- _Data block_:

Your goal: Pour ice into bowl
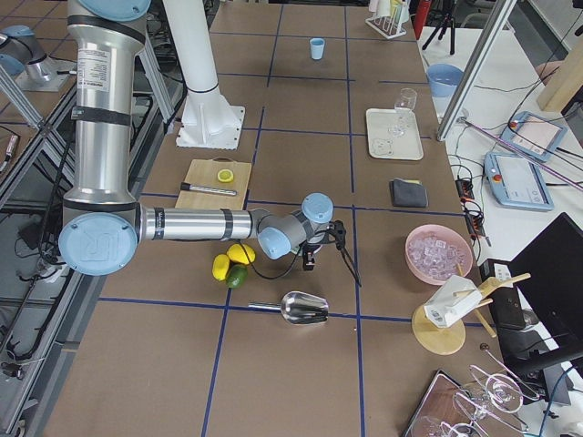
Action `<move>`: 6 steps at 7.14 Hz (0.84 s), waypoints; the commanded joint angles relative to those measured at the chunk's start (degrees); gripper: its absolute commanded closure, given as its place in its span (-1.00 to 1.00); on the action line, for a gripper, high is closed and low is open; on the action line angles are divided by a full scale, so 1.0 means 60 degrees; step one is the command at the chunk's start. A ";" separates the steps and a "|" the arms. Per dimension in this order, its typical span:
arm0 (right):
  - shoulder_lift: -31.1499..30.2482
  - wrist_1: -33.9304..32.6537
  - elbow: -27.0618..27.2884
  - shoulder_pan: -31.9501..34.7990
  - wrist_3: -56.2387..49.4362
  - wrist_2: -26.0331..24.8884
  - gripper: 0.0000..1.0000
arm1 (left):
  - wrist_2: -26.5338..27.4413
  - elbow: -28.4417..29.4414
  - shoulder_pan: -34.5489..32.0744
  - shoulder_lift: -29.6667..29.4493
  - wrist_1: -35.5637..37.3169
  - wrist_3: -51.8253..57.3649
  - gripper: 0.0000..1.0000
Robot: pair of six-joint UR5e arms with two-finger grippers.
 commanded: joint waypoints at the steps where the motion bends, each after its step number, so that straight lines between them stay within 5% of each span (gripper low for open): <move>1: 0.0030 0.0012 -0.0031 -0.0024 0.0005 0.0011 1.00 | 0.0000 -0.0009 0.0000 0.0006 0.0000 0.0000 -1.00; 4: 0.0044 -0.0002 0.0755 -0.0009 0.0936 0.0142 1.00 | 0.0000 -0.0038 -0.0015 0.0006 0.0000 0.0000 -1.00; 6: 0.0989 0.0012 0.1695 -0.0241 0.3842 0.0259 1.00 | -0.0014 -0.0053 -0.0015 -0.0009 0.0000 0.0014 -1.00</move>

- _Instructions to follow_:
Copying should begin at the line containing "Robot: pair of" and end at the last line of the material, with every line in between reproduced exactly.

- _Exercise result_:
Robot: pair of six-joint UR5e arms with two-finger grippers.
 commanded: joint waypoints at the steps where the motion bends, each after its step number, so that straight lines between them stay within 5% of each span (gripper low for open): <move>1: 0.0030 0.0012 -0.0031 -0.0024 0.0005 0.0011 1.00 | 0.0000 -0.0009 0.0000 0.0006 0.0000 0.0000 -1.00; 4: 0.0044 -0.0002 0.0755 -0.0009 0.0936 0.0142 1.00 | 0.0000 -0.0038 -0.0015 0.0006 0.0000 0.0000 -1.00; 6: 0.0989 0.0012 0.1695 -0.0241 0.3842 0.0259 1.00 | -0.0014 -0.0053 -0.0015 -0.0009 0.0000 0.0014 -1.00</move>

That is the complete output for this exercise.